TASK PROMPT:
Your answer should hold only the line containing "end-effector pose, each" and each line that follows it in the listing, copied exactly.
___ RECORDED DATA
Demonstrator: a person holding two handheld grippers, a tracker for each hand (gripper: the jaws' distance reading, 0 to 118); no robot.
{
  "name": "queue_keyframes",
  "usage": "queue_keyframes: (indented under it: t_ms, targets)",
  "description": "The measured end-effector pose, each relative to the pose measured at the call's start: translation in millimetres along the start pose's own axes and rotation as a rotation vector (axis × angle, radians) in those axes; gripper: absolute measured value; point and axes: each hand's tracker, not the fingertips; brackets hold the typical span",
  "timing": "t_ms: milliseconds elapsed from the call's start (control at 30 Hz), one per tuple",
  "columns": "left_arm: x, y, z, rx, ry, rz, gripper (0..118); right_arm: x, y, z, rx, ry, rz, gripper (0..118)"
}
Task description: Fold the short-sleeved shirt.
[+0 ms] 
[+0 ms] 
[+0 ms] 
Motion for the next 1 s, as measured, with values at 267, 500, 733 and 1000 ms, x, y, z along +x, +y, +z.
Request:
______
EXERCISE SOLUTION:
  "description": "The measured end-effector pose, each relative to the pose measured at the call's start: translation in millimetres along the start pose's own axes and rotation as a rotation vector (axis × angle, radians) in those axes; gripper: absolute measured value; point and axes: each hand's tracker, not the fingertips; brackets hold the typical span",
  "timing": "t_ms: milliseconds elapsed from the call's start (control at 30 Hz), one per tuple",
  "columns": "left_arm: x, y, z, rx, ry, rz, gripper (0..118); right_arm: x, y, z, rx, ry, rz, gripper (0..118)"
}
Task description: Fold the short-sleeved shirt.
[+0 ms] 
[+0 ms] 
[+0 ms] 
Motion for the next 1 s, as measured, with values at 267, 500, 733 and 1000 ms, x, y, z along +x, +y, +z.
Request:

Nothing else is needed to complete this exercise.